Some of the lines below need repeating. Reproduce exactly those between the lines holding "item at (14, 164)" and "item at (229, 116)", inclusive.

**MATERIAL FOR THIS TASK**
________________________
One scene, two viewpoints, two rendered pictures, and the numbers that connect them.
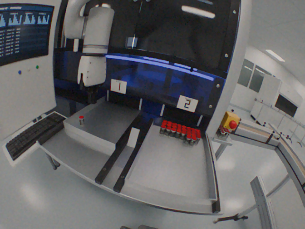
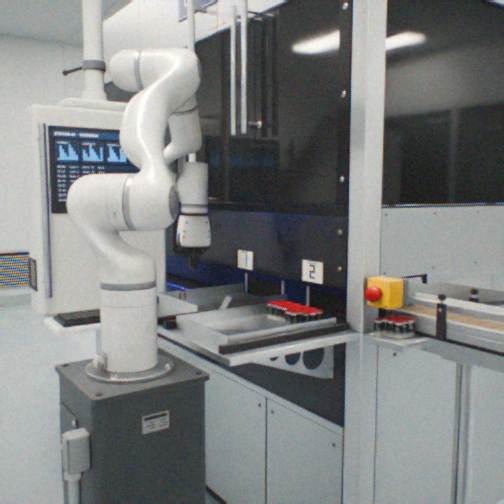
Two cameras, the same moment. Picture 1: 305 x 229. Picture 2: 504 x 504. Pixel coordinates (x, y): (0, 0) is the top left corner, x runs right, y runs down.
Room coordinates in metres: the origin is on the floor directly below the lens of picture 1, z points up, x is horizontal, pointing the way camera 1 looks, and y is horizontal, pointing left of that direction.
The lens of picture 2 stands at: (-0.68, -1.17, 1.24)
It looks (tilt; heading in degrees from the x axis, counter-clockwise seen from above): 6 degrees down; 48
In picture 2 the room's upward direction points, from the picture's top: straight up
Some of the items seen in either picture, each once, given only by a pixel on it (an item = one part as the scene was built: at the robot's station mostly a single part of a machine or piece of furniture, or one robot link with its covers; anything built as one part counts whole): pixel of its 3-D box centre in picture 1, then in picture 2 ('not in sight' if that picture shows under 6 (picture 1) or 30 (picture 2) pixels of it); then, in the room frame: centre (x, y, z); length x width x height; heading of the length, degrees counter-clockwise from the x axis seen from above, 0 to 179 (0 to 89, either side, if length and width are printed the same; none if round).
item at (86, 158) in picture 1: (135, 140); (233, 318); (0.38, 0.05, 0.87); 0.70 x 0.48 x 0.02; 82
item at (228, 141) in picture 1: (220, 135); (400, 339); (0.54, -0.42, 0.87); 0.14 x 0.13 x 0.02; 172
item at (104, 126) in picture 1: (107, 115); (222, 298); (0.47, 0.21, 0.90); 0.34 x 0.26 x 0.04; 172
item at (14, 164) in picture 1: (33, 131); (110, 317); (0.28, 0.62, 0.79); 0.45 x 0.28 x 0.03; 171
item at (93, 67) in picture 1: (93, 68); (194, 229); (0.37, 0.23, 1.13); 0.10 x 0.08 x 0.11; 164
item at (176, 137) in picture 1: (179, 135); (287, 315); (0.42, -0.13, 0.90); 0.18 x 0.02 x 0.05; 82
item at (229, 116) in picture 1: (229, 120); (386, 292); (0.51, -0.40, 0.99); 0.08 x 0.07 x 0.07; 172
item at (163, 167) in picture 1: (177, 154); (255, 322); (0.31, -0.12, 0.90); 0.34 x 0.26 x 0.04; 172
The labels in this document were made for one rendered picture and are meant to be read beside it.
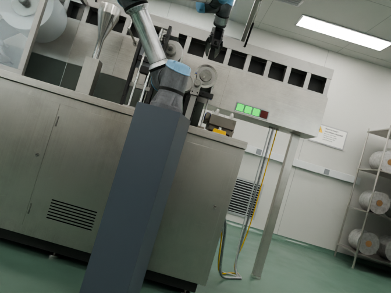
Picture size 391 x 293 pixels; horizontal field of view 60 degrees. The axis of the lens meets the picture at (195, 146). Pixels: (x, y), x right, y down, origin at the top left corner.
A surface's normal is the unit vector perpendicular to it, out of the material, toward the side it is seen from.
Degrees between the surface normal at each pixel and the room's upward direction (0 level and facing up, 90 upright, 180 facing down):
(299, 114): 90
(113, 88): 90
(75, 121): 90
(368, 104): 90
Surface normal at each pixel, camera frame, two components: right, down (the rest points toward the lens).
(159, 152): -0.19, -0.10
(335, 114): 0.04, -0.04
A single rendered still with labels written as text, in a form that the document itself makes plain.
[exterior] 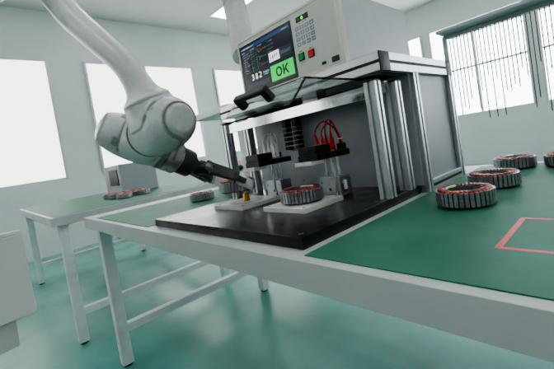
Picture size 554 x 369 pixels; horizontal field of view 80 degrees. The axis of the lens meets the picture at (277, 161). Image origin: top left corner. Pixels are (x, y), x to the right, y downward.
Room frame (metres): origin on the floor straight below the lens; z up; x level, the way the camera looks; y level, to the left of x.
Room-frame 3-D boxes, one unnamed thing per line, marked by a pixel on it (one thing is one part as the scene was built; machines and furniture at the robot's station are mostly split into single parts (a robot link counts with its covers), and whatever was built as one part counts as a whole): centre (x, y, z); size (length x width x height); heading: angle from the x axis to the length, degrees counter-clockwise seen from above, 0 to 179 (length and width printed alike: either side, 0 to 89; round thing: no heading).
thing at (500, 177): (0.82, -0.53, 0.77); 0.11 x 0.11 x 0.04
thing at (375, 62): (1.16, -0.20, 1.09); 0.68 x 0.44 x 0.05; 42
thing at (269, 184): (1.13, 0.01, 0.80); 0.08 x 0.05 x 0.06; 42
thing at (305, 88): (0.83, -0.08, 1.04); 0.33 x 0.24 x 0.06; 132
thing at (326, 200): (0.86, -0.05, 0.78); 0.15 x 0.15 x 0.01; 42
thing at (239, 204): (1.04, 0.11, 0.78); 0.15 x 0.15 x 0.01; 42
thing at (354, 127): (1.12, -0.16, 0.92); 0.66 x 0.01 x 0.30; 42
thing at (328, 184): (0.96, -0.16, 0.80); 0.08 x 0.05 x 0.06; 42
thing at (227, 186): (1.02, 0.13, 0.84); 0.11 x 0.11 x 0.04
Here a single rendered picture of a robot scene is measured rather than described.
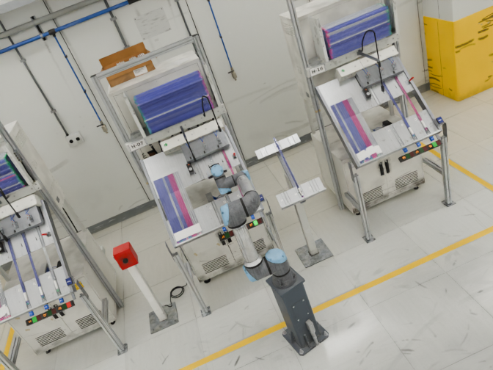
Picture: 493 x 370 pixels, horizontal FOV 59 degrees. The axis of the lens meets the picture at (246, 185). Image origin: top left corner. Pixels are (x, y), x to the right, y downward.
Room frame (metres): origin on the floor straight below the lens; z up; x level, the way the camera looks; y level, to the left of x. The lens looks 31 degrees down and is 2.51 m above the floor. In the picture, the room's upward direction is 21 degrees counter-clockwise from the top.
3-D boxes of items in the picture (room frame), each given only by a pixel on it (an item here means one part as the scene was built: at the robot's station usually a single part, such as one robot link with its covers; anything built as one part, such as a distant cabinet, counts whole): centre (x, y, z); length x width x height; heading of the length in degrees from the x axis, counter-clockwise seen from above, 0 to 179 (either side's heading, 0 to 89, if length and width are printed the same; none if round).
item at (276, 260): (2.03, -0.01, 0.72); 0.13 x 0.12 x 0.14; 93
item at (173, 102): (3.10, 0.27, 1.52); 0.51 x 0.13 x 0.27; 95
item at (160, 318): (2.69, 1.02, 0.39); 0.24 x 0.24 x 0.78; 5
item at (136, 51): (3.39, 0.41, 1.82); 0.68 x 0.30 x 0.20; 95
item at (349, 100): (3.16, -1.13, 0.65); 1.01 x 0.73 x 1.29; 5
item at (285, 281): (2.03, -0.01, 0.60); 0.15 x 0.15 x 0.10
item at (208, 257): (3.22, 0.34, 0.31); 0.70 x 0.65 x 0.62; 95
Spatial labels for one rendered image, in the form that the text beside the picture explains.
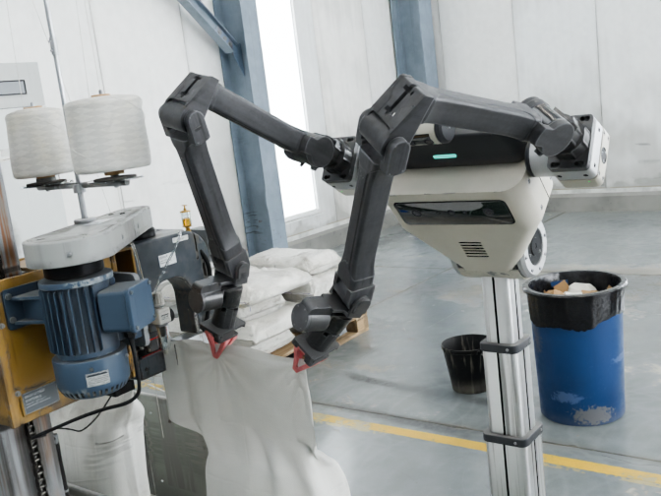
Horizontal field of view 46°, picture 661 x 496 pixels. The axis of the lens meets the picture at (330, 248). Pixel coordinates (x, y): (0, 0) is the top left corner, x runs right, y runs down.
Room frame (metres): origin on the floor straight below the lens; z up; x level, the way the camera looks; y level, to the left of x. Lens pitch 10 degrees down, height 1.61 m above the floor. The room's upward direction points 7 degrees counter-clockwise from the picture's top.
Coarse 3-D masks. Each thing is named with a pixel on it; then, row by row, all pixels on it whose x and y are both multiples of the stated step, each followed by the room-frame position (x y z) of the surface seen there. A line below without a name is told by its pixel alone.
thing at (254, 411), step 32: (192, 352) 1.87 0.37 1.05; (224, 352) 1.82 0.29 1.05; (256, 352) 1.75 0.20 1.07; (192, 384) 1.88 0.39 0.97; (224, 384) 1.83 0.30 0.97; (256, 384) 1.73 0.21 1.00; (288, 384) 1.66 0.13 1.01; (192, 416) 1.91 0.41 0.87; (224, 416) 1.84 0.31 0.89; (256, 416) 1.74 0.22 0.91; (288, 416) 1.67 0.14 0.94; (224, 448) 1.78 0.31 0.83; (256, 448) 1.73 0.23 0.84; (288, 448) 1.67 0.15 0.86; (224, 480) 1.75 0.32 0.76; (256, 480) 1.68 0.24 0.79; (288, 480) 1.63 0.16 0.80; (320, 480) 1.62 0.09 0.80
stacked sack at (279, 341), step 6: (288, 330) 4.89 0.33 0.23; (276, 336) 4.77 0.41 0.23; (282, 336) 4.80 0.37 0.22; (288, 336) 4.84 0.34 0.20; (294, 336) 4.87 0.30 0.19; (264, 342) 4.67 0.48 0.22; (270, 342) 4.71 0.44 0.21; (276, 342) 4.74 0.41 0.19; (282, 342) 4.76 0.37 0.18; (258, 348) 4.62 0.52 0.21; (264, 348) 4.64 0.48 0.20; (270, 348) 4.67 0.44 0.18; (276, 348) 4.74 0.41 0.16
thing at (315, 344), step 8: (296, 336) 1.59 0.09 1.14; (304, 336) 1.60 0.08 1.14; (312, 336) 1.58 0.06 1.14; (320, 336) 1.56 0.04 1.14; (328, 336) 1.56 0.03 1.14; (336, 336) 1.58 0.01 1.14; (296, 344) 1.57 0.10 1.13; (304, 344) 1.57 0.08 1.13; (312, 344) 1.58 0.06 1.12; (320, 344) 1.57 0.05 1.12; (328, 344) 1.57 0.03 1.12; (336, 344) 1.63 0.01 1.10; (304, 352) 1.56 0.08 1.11; (312, 352) 1.57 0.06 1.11; (320, 352) 1.58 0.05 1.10; (328, 352) 1.59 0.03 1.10; (312, 360) 1.55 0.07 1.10
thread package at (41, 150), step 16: (16, 112) 1.81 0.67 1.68; (32, 112) 1.80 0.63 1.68; (48, 112) 1.82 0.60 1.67; (16, 128) 1.80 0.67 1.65; (32, 128) 1.80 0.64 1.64; (48, 128) 1.82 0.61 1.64; (64, 128) 1.86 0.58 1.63; (16, 144) 1.80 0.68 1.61; (32, 144) 1.80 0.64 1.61; (48, 144) 1.81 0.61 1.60; (64, 144) 1.84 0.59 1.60; (16, 160) 1.81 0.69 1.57; (32, 160) 1.79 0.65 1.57; (48, 160) 1.80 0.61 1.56; (64, 160) 1.83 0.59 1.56; (16, 176) 1.81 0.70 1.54; (32, 176) 1.80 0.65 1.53; (48, 176) 1.85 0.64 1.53
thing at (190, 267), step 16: (144, 240) 1.91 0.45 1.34; (160, 240) 1.93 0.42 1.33; (192, 240) 2.01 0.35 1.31; (144, 256) 1.88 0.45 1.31; (176, 256) 1.96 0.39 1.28; (192, 256) 2.00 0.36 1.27; (208, 256) 2.04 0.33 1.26; (144, 272) 1.87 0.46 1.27; (160, 272) 1.91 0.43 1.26; (176, 272) 1.95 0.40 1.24; (192, 272) 1.99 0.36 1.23; (176, 288) 2.02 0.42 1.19; (176, 304) 2.03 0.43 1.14; (192, 320) 1.99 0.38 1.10
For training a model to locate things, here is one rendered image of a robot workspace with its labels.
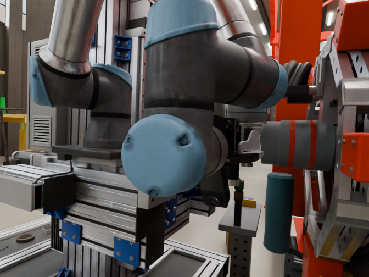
________________________
**PROBLEM SOLUTION**
item at (14, 164) in picture 1: (33, 131); (110, 317); (0.28, 0.62, 0.79); 0.45 x 0.28 x 0.03; 171
item at (93, 67) in picture 1: (93, 68); (194, 229); (0.37, 0.23, 1.13); 0.10 x 0.08 x 0.11; 164
item at (176, 137) in picture 1: (179, 135); (287, 315); (0.42, -0.13, 0.90); 0.18 x 0.02 x 0.05; 82
item at (229, 116) in picture 1: (229, 120); (386, 292); (0.51, -0.40, 0.99); 0.08 x 0.07 x 0.07; 172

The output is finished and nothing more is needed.